Exercise instructions: Keep only the lines of the data below that contain "from", and copy them.

□ □ □ □ □

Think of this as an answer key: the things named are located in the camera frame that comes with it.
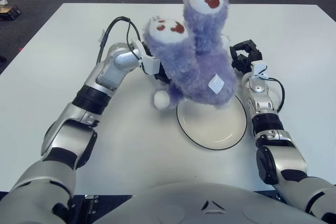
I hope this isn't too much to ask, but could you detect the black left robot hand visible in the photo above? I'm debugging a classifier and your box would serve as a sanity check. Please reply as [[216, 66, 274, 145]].
[[153, 62, 172, 84]]

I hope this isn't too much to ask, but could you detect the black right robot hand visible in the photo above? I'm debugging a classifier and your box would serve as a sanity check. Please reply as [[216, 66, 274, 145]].
[[229, 39, 263, 74]]

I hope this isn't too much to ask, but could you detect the purple plush bunny doll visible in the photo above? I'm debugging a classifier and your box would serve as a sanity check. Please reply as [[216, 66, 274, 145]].
[[141, 0, 238, 111]]

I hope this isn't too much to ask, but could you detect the white plate with black rim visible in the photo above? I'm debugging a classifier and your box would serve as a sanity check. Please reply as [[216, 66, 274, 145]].
[[176, 95, 248, 152]]

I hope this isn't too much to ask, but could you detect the grey robot torso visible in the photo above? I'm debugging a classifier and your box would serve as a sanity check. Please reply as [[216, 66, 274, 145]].
[[91, 182, 329, 224]]

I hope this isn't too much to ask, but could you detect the black and yellow box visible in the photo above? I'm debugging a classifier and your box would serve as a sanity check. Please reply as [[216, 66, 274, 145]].
[[0, 4, 22, 20]]

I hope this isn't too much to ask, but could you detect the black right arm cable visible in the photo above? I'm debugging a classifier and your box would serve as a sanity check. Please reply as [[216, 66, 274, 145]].
[[267, 77, 286, 112]]

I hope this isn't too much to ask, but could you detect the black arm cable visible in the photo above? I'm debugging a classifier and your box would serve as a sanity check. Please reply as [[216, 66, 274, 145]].
[[97, 16, 142, 65], [267, 77, 286, 112]]

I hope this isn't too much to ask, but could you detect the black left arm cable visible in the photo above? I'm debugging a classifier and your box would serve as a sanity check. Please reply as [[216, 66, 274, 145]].
[[97, 16, 142, 65]]

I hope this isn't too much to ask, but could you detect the metal table bracket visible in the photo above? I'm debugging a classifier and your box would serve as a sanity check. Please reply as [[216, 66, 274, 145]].
[[80, 194, 99, 217]]

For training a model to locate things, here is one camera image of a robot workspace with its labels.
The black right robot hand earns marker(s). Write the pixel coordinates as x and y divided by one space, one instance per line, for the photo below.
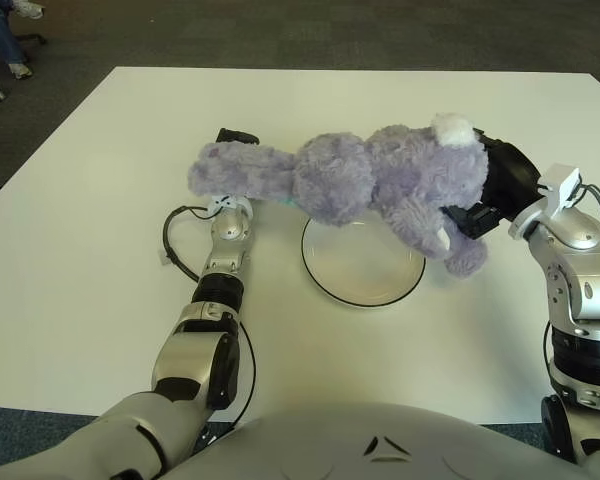
510 170

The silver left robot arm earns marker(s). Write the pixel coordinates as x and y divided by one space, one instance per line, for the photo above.
225 250

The person leg in blue jeans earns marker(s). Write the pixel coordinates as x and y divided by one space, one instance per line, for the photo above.
0 30

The purple plush doll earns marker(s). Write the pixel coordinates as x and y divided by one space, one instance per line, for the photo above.
355 175

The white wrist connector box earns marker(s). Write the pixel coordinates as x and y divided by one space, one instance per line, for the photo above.
225 204
560 185

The grey robot torso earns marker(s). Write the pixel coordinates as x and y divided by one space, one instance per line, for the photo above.
330 450

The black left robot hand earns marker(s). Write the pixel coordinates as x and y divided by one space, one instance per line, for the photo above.
235 135

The white sneaker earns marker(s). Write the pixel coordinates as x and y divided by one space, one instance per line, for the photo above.
27 7
20 71

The black office chair base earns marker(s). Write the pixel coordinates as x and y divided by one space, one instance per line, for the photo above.
32 37

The small white tag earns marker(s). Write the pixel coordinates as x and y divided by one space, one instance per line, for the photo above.
165 257

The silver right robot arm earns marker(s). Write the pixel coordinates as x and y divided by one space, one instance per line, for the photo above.
580 250

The white right wrist connector box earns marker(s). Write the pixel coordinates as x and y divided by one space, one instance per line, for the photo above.
560 185

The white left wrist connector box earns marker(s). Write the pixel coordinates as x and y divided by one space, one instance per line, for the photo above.
225 204

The white plate with black rim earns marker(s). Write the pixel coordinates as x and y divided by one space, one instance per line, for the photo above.
365 270

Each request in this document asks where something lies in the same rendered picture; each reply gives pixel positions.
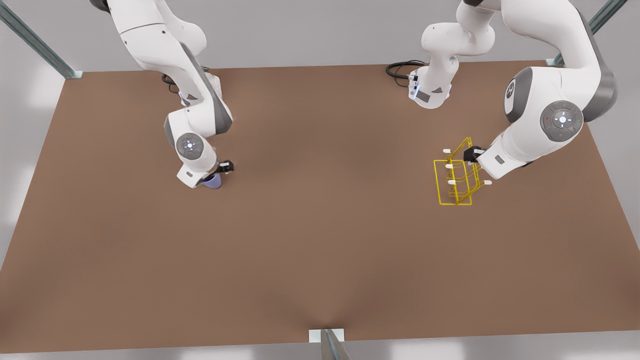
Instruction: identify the yellow wire cup holder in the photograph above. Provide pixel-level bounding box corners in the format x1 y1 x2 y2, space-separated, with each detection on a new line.
433 137 492 206

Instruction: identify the black cable loop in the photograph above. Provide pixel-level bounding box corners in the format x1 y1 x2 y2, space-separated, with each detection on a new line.
385 60 426 88
161 66 211 95

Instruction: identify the silver frame post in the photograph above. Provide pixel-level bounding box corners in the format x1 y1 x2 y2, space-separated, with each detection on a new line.
546 0 629 67
0 2 83 80
308 328 351 360

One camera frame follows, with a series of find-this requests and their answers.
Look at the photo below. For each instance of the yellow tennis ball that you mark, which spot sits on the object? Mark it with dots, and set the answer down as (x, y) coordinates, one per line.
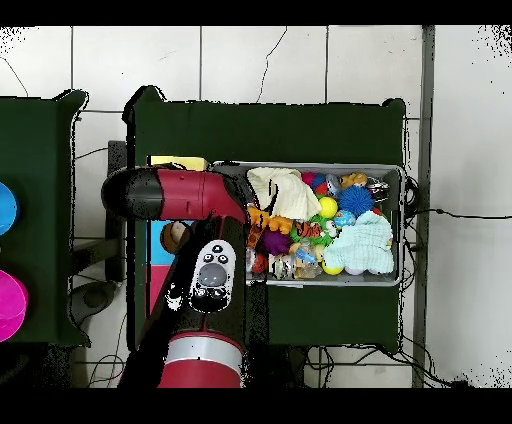
(328, 207)

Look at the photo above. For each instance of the globe print ball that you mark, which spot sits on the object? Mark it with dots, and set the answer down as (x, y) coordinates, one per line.
(344, 218)

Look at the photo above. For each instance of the dark green tablecloth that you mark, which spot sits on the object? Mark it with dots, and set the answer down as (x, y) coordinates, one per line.
(300, 132)
(36, 140)

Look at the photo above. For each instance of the blue plastic bowl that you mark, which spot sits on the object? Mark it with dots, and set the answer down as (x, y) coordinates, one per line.
(6, 208)

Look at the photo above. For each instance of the wooden box with three holes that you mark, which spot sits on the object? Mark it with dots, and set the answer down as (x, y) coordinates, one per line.
(180, 162)

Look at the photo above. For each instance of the blue spiky rubber ball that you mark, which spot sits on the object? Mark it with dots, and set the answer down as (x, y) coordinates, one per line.
(355, 200)

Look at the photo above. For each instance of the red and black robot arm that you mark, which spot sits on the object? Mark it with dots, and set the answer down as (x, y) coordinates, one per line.
(180, 192)

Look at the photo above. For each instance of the mint green muslin cloth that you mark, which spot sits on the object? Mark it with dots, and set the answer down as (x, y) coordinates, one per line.
(360, 244)

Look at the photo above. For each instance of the cream muslin cloth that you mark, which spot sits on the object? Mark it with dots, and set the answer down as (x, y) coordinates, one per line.
(296, 196)

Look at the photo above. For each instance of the tiger plush toy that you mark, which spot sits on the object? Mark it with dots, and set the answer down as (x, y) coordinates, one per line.
(308, 228)

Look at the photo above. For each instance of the orange toy building block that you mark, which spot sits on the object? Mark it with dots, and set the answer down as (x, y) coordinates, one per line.
(280, 224)

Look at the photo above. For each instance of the magenta plastic bowl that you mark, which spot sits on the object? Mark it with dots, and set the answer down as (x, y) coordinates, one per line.
(10, 304)

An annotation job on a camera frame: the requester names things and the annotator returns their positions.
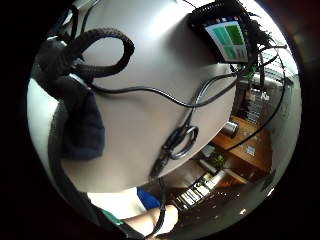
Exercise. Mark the tablet with green screen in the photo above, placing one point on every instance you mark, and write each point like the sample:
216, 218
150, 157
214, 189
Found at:
230, 38

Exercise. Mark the storage shelf with items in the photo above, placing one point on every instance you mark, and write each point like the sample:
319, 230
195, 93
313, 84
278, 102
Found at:
255, 103

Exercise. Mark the green potted plant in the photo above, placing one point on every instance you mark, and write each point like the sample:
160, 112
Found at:
218, 160

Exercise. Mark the striped white rack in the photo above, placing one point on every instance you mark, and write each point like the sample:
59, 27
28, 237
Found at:
196, 191

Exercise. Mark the wooden desk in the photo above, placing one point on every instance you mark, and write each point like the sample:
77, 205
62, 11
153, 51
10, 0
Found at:
253, 150

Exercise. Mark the metal cup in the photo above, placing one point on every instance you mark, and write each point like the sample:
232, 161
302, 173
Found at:
230, 128

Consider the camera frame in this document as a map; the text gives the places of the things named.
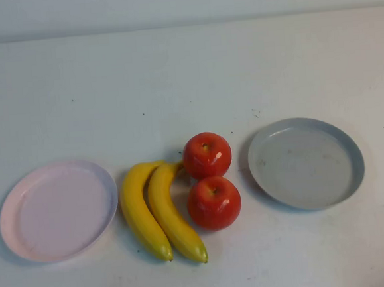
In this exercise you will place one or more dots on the grey round plate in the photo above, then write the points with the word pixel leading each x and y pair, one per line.
pixel 303 168

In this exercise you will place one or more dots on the pink round plate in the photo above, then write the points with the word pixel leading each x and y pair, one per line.
pixel 58 214

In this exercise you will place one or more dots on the red apple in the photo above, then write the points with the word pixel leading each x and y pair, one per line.
pixel 213 205
pixel 206 155

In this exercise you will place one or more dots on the yellow banana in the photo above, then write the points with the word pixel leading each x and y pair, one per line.
pixel 133 201
pixel 171 215

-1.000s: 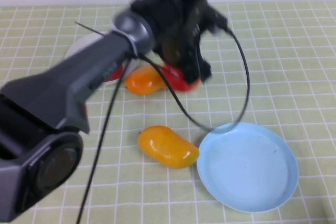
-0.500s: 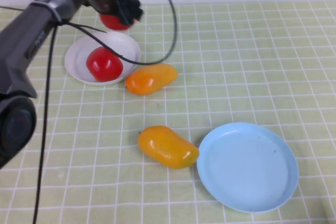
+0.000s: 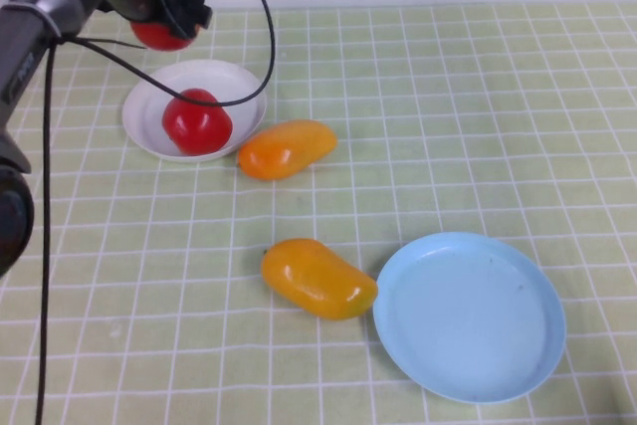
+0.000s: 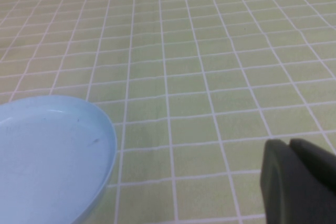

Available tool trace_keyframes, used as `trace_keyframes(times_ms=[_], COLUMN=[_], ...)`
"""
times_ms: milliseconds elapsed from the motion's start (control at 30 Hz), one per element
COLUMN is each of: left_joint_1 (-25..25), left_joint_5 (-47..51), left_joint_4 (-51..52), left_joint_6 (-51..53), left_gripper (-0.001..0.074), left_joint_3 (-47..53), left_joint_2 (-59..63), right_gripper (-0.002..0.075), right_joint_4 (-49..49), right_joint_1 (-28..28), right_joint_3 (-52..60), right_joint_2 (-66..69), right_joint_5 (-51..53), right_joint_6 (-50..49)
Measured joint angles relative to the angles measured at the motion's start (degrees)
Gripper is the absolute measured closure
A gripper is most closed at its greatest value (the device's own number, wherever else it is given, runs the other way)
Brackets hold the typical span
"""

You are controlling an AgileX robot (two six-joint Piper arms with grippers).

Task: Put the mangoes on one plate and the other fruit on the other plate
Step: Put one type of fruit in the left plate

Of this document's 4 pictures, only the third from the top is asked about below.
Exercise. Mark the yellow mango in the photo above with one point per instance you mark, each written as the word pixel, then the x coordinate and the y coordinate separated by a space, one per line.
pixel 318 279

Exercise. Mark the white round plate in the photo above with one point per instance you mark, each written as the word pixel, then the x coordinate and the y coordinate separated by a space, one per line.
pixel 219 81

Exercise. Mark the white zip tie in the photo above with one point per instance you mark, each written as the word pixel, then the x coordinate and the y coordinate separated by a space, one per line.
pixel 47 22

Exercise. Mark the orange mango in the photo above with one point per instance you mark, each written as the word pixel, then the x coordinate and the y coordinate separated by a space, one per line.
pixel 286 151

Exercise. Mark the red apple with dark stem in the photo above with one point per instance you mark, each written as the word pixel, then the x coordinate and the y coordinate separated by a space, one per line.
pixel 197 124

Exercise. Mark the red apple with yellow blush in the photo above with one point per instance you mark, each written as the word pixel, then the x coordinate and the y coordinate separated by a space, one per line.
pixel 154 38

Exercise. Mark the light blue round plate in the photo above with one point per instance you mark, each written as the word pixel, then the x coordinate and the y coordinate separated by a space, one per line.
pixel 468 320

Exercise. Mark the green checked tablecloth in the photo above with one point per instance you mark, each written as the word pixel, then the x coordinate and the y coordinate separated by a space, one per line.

□ □ □ □ □

Your response:
times_ms: milliseconds elapsed from the motion's start (control at 30 Hz), one per element
Of this document's 4 pictures, only the third from the top is asked about below.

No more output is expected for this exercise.